噂は一瞬で広がり、翌日には王都から視察希望者が続々とやってきた。


◆最初に現れた希望者たち


仮役場では、ティロとミュネが新しい来訪者にお茶を出しつつ、面接の順番を整理していた。


封緘使が書類を広げ、名前を確認する。


「一人目、木工歴10年。二人目、大工見習い。三人目、林業経験者。四人目……“建築手伝い何でも屋”?」


ティロ

「おおっ! ピンポイントでありがたい人材が多い!!」


ミュネ

「やっぱり土地の力はすごいにゃ……!」


私は胸を撫で下ろした。


(これで家が建てられる……!移住の基盤ができる……!)


しかし、木工師たちの話を聞くほど、問題も浮かぶ。


木工師A

「この領地……木は豊富だが湿気が多いな。普通の接合剤だと接着面が剥がれるぞ」


大工B

「耐火性のある木材が少ない。家が密集したら火災も怖い」


林業C

「加工場が無いと大量生産は無理だな」


封緘使

「……確かに、材料面が整っていない」


そこで私は、ニヤリと笑った。


「――実はね、あります。
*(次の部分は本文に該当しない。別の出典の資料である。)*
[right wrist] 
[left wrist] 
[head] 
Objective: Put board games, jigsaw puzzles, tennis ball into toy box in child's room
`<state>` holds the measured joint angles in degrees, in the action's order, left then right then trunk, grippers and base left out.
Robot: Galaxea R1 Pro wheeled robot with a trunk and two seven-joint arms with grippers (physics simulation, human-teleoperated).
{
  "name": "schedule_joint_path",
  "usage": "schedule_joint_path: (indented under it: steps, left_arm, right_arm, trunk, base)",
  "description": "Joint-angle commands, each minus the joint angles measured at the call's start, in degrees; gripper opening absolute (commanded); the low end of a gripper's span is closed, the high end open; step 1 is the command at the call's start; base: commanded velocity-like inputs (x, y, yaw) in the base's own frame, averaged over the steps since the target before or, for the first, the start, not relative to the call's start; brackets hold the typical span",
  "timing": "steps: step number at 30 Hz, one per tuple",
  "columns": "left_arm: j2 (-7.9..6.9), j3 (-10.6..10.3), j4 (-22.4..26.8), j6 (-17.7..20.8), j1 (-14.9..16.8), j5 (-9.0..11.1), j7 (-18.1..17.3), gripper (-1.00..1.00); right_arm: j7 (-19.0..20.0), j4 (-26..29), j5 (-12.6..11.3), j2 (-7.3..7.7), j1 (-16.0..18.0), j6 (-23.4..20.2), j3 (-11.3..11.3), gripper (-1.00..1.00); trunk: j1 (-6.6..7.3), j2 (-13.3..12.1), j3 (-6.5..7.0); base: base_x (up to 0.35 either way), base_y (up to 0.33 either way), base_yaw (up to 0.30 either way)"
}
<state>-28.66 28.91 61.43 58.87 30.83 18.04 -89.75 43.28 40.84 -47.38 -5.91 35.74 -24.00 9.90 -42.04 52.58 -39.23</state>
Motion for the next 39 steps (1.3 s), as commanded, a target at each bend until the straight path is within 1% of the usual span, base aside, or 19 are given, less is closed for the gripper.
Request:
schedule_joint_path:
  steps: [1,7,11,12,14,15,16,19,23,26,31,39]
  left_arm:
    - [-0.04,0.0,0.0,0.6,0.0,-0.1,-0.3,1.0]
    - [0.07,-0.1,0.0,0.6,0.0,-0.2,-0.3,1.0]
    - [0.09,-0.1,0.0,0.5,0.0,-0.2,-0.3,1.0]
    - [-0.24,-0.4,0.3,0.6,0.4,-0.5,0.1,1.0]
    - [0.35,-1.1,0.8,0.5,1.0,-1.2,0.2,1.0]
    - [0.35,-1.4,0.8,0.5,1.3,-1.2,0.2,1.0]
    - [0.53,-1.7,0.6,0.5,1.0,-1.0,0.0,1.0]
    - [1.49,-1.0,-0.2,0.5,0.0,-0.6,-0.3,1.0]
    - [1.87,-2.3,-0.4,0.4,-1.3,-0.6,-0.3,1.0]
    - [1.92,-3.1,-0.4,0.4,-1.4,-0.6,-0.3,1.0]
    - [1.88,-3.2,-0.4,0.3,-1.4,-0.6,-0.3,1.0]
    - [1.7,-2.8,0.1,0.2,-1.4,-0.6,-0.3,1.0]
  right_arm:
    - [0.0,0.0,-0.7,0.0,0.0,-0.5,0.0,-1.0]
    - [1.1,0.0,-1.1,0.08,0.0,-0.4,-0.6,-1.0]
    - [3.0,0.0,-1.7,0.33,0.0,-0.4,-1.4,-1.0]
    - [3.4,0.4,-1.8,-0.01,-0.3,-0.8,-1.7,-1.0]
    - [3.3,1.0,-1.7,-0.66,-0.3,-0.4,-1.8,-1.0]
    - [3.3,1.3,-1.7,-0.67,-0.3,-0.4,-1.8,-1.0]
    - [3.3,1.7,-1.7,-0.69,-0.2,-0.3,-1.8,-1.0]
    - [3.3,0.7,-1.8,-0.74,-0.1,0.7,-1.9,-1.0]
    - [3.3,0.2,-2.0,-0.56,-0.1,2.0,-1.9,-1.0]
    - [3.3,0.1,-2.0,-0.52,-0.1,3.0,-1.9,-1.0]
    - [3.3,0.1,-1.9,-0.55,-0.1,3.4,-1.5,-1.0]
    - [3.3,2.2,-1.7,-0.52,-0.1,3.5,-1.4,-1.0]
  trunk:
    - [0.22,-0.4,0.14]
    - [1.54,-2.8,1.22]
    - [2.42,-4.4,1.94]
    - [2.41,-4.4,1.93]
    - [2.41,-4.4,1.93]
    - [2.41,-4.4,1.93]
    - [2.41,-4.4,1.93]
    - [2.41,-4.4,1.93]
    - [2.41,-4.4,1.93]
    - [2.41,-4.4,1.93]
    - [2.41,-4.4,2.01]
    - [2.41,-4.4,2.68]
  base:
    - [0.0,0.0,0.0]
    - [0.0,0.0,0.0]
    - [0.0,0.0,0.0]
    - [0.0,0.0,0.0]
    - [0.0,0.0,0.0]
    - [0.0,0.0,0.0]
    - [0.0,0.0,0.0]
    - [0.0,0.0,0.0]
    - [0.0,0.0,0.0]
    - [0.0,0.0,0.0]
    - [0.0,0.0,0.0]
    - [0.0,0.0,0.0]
ここに」


みんなの視線が私に向く。


◆素材革命!改良型“透明樹液接着剤”+“耐熱木材加工”


私は試作品を机にドンと置いた。


「透明樹液の“ベトベト成分”を低温抽出して、不純物を減らした強力接着剤!湿気にも強くて、木の繊維に“しみ込む”タイプ!」


木工師Aが驚きの声をあげる。


「うそだろ……木目まで固める接着剤だと!? 強度、鉄釘いらないじゃないか!」


さらに私は別の板を出す。


「火に強くした“耐熱木材”も作りました!

表面に透明樹液を薄く塗り、魔法熱で焼き付け加工!これで民家レベルの火災は大幅に減ります!」


大工B

「な、なんだその技術は!? ここの領地……職人の夢か!?」


封緘使がため息をつく。


「……君は本当に異世界から来たのでは?」


(え、それは内緒……!)



◆そして……家づくり革命!――2×4方式の導入


私は最後の切り札を出した。


「こちら!“規格化木材”です!」


ルードが目を丸くする。


「これは……長さが全部同じ……?」


「そう! 2×4(ツーバイフォー)です!決まった寸法で加工した木材を工房で量産し、住民たちは“組み立てるだけ”!」


木工師A

「こ……これは建築革命だぞ!? 未経験者でも壁作れる!!」


大工B

「1日で一軒建つ可能性もある……!」


封緘使が机を叩く。


「これで移住者の家が大量に建てられる!」


ティロ

「移住者が増える!産業も進む!お菓子の工房もできる!」


ミュネ

「牧場も広がって……卵も牛乳もバターも増えるにゃ!」


私は胸を張った。


「――というわけで、“家づくりフェーズ”に突入します!!」


仮役場が歓声に包まれる。


だがルードが、静かに手を上げた。


「ただし……一つ問題が残っています」


全員

「?」


ルード

「……そもそも、この領地の“総人口”は……」


封緘使

「260人しかいない」


全員

「「「…………」」」


私は頭を抱えた。


「……え、産業拡大するには……まさか“最低数千人規模”いるの?」


封緘使

「その通り」


ティロ

「人が……圧倒的に足りない!!」


ミュネ

「260人で産業国家は無理にゃ!」


私は叫んだ。


「よしっ! 次は本格移住募集の第二弾だ!!」


こうして――


『土地くれる領地』の噂は、王都から周囲の領地へ、さらに遠方へと広がり始める。


産業拡大は、まだまだ序章にすぎなかった。